• **Exercise prompt**
Your answer should be the exact lines of the data below from the one containing "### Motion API" through the one containing "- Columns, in"; please include nothing else.

• **Listed records**

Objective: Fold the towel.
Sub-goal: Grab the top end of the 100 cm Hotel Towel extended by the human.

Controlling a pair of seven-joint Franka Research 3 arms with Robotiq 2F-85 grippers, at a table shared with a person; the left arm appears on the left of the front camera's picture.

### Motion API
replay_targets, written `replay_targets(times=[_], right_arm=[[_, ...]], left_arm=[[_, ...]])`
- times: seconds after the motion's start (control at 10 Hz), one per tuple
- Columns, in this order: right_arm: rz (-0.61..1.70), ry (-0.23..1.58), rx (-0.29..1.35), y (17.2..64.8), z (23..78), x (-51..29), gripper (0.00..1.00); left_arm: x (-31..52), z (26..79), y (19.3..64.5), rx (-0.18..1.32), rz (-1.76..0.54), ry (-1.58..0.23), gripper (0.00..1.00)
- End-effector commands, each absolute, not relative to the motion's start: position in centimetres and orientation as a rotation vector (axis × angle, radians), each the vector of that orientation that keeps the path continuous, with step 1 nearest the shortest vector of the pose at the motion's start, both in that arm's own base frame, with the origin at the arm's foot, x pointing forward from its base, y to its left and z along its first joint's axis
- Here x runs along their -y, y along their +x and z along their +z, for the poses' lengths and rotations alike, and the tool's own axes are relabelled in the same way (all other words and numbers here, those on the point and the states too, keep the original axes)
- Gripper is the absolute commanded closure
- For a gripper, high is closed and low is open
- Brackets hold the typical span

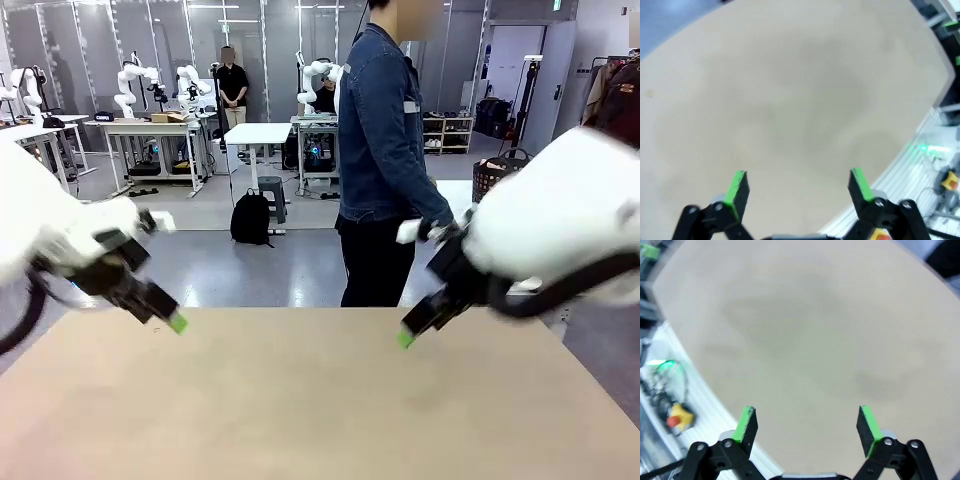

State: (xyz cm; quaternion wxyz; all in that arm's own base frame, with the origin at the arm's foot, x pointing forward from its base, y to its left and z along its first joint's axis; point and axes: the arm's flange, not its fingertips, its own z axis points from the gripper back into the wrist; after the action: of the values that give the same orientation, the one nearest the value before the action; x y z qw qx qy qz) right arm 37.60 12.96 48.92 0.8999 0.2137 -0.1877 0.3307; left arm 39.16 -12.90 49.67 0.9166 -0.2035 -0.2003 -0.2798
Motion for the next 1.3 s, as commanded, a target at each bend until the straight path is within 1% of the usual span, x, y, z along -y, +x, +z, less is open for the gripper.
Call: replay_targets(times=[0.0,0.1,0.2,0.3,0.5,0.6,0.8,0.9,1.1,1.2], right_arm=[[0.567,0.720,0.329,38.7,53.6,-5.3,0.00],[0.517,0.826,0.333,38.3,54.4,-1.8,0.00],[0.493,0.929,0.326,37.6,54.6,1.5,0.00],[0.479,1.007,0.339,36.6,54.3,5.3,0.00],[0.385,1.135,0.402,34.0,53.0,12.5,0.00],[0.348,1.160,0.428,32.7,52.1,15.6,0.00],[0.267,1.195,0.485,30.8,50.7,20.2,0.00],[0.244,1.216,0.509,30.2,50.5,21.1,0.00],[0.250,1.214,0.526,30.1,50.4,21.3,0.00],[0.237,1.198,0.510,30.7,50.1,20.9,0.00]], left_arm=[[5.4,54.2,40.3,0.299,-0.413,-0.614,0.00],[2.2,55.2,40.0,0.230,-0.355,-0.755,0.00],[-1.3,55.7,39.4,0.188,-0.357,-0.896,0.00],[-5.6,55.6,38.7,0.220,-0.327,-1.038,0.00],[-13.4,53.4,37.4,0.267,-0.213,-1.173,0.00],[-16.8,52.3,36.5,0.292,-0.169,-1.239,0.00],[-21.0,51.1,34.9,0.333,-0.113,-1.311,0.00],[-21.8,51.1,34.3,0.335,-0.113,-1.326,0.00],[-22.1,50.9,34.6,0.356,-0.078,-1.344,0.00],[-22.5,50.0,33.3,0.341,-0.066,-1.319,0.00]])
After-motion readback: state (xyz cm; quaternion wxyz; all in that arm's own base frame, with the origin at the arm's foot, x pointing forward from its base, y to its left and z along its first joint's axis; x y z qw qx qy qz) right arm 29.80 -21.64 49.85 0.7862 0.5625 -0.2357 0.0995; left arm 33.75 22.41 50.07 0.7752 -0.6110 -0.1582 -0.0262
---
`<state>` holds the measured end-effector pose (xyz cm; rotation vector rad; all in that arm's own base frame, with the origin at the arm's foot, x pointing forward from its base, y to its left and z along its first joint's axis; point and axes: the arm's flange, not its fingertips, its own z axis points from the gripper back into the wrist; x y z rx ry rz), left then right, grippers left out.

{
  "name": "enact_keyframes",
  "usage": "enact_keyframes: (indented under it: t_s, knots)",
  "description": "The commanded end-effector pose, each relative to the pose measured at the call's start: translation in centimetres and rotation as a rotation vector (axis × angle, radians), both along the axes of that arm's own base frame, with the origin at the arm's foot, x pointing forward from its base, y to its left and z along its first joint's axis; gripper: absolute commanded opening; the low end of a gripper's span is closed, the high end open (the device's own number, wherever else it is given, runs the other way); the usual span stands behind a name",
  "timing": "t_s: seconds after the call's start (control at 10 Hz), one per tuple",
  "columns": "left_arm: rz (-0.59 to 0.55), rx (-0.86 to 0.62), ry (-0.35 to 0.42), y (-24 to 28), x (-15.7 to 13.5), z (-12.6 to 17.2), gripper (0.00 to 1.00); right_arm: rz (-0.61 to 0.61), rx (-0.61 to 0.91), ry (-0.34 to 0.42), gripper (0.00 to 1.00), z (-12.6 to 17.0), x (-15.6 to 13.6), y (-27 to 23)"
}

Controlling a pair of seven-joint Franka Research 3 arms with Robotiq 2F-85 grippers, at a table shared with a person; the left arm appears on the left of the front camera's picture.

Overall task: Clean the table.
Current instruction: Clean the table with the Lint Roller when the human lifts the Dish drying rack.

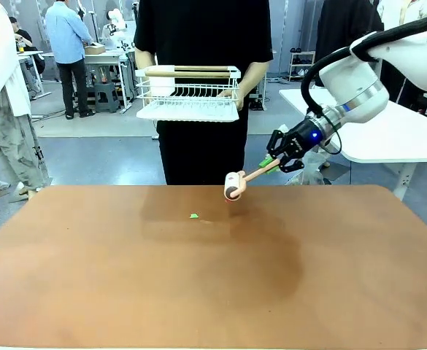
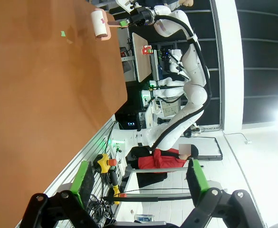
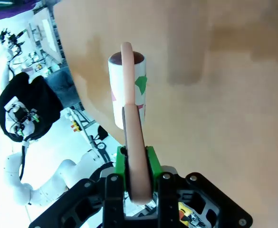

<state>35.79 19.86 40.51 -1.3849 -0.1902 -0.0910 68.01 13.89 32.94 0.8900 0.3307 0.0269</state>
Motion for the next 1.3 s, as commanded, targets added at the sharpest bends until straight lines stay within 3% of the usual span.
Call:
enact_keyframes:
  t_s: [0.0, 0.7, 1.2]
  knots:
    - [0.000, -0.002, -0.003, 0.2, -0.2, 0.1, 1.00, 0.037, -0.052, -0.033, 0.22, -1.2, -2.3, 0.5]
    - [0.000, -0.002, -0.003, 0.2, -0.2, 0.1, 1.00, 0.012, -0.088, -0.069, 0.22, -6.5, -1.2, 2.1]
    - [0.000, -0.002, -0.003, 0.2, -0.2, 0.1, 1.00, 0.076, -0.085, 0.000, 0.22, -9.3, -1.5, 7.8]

• **Completed task**
### Motion API
replay_targets, written `replay_targets(times=[_], right_arm=[[_, ...]], left_arm=[[_, ...]])`
- times: seconds after the motion's start (control at 10 Hz), one per tuple
- Columns, in this order: right_arm: rz (-0.61..1.70), ry (-0.23..1.58), rx (-0.29..1.35), y (17.2..64.8), z (23..78), x (-51..29), gripper (0.00..1.00); left_arm: x (-31..52), z (26..79), y (19.3..64.5), rx (-0.18..1.32), rz (-1.76..0.54), ry (-1.58..0.23), gripper (0.00..1.00)

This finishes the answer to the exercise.